Lalu, apakah yang menjadi rejeki kita?
Si Bijak juga berkata, ‘Rejeki kita adalah apapun yang telah kita manfaatkan dan kita nikmati untuk diri kita. Semua milik kita adalah barang titipan Tuhan. Apa saja yang sudah kita makan dan kita pakai adalah rejeki yang benar-benar menjadi milik kita.’

Si Bijak memberikan contoh begini:

Suatu hari kita sedang asyik menikmati semangkok bakso. Apakah bakso itu menjadi rejeki kita? Belum tentu!
Jika karena sebuah sebab maka bakso itu jatuh dan tumpah maka semangkok bakso itu belum menjadi rejeki kita 100%. Bakso itu cuma menjadi calon rejeki kita sebelum habis kita santap dan berpindah menjadi isi perut kita.
Jika karena sebuah sebab maka bakso itu membuat kita sakit perut berarti kita harus mawas diri dan berpikir, mungkin kita telah berbuat satu kesalahan yang membuat bakso itu tidak memberikan manfaat pada perut kita. Kita harus mau mengoreksi diri sendiri sebelum menyalahkan si abang tukang bakso.
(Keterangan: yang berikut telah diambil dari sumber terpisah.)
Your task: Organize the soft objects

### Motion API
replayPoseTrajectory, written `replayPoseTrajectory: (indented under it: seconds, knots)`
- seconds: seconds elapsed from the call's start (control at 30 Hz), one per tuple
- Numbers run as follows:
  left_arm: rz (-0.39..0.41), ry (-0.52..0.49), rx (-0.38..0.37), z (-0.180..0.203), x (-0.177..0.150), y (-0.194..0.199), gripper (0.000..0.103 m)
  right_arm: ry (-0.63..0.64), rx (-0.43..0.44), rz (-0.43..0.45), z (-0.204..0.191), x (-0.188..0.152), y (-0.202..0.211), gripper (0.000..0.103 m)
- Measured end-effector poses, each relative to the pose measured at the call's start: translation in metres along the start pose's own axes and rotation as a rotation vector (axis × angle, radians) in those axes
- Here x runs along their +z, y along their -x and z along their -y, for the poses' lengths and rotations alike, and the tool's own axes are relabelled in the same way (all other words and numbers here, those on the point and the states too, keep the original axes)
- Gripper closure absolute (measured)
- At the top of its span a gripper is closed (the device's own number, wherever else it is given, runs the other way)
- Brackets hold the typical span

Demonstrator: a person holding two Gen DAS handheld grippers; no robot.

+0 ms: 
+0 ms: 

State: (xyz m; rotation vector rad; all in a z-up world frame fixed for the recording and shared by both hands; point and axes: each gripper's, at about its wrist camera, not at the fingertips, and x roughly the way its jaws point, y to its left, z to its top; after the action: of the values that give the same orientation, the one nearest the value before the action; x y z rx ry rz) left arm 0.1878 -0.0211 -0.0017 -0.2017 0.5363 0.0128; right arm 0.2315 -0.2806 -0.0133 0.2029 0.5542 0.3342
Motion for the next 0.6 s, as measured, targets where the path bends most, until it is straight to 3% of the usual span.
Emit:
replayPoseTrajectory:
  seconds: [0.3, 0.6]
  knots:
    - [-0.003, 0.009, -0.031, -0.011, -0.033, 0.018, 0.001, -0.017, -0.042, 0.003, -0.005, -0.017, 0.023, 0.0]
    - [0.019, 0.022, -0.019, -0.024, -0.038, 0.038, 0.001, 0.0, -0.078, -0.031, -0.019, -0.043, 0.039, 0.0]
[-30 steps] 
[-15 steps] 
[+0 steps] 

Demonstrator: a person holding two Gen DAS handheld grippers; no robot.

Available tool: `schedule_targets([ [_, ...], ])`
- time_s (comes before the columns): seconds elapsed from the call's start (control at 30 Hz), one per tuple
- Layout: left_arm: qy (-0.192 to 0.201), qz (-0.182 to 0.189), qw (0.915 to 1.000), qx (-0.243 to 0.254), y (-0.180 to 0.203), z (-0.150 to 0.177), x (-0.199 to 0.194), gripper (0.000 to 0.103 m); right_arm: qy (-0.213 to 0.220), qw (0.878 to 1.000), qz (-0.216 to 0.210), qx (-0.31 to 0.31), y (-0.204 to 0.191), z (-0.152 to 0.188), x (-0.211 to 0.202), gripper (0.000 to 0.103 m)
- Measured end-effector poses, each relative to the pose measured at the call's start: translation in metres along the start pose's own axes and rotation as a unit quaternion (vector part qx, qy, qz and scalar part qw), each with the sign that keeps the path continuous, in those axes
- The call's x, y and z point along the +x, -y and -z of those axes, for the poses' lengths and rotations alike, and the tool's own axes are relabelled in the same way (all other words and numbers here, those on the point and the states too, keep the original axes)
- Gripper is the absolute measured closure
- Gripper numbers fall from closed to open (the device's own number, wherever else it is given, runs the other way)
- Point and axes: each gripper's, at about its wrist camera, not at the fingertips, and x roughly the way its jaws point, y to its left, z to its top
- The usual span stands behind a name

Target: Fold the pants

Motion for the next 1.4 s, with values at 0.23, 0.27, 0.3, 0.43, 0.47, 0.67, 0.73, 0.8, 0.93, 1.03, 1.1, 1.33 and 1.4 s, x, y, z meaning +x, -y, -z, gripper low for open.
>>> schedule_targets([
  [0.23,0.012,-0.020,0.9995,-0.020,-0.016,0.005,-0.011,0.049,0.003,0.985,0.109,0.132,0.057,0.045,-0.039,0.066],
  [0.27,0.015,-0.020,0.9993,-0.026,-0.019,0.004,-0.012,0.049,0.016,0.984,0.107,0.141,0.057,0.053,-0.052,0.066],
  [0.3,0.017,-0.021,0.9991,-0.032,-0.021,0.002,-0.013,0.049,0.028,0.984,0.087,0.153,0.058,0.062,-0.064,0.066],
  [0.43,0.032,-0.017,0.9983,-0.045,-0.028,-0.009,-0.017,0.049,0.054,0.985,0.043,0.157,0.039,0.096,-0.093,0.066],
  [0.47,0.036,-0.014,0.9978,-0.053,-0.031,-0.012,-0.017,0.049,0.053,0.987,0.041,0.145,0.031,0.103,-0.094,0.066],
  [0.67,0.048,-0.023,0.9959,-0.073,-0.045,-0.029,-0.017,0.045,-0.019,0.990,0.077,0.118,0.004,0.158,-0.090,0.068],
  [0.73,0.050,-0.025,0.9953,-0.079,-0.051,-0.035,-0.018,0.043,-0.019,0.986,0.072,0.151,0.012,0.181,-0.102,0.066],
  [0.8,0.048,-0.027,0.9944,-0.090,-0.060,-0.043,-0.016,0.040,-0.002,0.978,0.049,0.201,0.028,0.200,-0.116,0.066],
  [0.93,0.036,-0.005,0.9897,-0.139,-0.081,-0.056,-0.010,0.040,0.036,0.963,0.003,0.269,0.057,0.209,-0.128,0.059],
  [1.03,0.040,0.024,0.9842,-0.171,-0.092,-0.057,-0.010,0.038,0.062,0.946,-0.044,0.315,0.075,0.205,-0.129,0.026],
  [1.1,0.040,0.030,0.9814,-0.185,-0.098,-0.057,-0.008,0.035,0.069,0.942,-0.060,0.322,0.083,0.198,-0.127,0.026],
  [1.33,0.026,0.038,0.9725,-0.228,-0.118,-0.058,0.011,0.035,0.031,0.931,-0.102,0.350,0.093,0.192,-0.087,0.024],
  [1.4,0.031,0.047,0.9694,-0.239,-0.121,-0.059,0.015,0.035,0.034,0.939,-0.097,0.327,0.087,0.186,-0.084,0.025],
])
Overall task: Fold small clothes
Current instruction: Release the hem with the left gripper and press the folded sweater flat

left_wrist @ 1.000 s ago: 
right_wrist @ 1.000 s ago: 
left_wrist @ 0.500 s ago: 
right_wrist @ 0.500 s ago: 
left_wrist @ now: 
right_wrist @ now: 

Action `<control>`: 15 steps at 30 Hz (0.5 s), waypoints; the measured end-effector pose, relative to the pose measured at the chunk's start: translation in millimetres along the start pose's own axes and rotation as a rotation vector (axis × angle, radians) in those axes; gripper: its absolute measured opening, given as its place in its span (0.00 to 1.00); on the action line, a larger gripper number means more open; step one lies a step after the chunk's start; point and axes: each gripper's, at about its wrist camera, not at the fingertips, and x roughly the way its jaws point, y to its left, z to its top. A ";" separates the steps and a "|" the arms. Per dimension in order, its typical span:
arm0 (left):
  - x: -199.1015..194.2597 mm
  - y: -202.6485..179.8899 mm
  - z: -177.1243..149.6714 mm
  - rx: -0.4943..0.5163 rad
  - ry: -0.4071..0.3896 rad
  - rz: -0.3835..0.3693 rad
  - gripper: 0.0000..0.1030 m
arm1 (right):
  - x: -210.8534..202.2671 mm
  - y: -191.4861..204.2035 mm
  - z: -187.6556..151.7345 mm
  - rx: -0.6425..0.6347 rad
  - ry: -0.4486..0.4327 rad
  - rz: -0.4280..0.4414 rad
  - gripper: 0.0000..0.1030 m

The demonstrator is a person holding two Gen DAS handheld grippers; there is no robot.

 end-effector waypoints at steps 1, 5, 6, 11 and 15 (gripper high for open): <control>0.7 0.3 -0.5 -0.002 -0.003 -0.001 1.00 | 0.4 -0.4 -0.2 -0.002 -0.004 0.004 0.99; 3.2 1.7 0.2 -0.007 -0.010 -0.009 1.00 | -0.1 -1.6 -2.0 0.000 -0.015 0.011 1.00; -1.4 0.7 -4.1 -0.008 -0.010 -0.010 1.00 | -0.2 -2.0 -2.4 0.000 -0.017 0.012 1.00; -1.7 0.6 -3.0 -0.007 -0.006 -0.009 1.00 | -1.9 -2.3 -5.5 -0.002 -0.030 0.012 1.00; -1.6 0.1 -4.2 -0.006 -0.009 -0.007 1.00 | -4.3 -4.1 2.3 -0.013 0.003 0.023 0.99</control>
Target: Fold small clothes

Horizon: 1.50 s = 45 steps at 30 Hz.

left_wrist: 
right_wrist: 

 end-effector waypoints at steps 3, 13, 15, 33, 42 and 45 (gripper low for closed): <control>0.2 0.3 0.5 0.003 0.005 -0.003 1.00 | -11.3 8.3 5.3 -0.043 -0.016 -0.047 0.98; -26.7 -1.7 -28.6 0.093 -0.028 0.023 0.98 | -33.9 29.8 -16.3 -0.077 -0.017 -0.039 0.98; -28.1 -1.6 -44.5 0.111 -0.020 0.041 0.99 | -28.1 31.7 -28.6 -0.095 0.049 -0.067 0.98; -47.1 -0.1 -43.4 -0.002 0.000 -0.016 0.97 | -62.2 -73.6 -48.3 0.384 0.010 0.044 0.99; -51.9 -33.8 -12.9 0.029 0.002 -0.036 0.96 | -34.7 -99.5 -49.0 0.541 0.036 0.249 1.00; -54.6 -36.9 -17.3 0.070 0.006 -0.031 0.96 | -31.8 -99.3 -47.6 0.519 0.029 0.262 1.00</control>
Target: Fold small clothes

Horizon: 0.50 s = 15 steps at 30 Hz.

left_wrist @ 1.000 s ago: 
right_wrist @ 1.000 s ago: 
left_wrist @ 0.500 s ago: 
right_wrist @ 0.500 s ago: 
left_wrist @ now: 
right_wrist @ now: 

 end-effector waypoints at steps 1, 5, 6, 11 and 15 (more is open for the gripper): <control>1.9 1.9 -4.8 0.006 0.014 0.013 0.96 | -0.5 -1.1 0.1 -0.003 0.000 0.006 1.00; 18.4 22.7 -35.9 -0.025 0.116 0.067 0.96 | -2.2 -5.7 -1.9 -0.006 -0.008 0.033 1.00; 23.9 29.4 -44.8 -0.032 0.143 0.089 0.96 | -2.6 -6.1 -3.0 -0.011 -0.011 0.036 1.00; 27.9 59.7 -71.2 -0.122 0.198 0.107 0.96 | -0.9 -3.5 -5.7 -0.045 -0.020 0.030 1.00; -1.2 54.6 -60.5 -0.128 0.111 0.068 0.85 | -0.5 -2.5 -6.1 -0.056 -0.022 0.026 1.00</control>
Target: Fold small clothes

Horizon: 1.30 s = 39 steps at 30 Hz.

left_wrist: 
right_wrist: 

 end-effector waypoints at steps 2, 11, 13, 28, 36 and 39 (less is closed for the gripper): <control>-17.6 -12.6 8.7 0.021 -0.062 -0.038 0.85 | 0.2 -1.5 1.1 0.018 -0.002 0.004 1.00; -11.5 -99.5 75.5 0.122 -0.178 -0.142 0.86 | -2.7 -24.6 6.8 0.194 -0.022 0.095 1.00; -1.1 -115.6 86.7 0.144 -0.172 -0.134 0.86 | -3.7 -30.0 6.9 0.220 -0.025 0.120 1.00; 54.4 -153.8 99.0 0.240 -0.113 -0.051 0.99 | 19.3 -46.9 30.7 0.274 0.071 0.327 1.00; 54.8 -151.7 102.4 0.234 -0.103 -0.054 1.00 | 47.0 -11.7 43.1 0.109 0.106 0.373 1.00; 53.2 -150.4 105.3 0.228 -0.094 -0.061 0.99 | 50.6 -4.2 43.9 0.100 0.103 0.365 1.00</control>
Harta, Keluarga, Suami /Isteri, Anak itu adalah rejeki titipan yang diberikan Tuhan untuk kita kelola dan kita arahkan di jalan yang benar.
Cepat atau lamba, Setiap umat harus mempertanggung-jawabkan titipan yang sudah diberikanNya.

Dimanakah rejeki kita?
Rejeki kita berada pada rasa bersyukur atas apa yang sudah kita miliki. Sedikit atau banyak itu relatif. Bersyukur kepadaNya yang akan membuat rejeki kita lebih bermanfaat untuk hidup kita.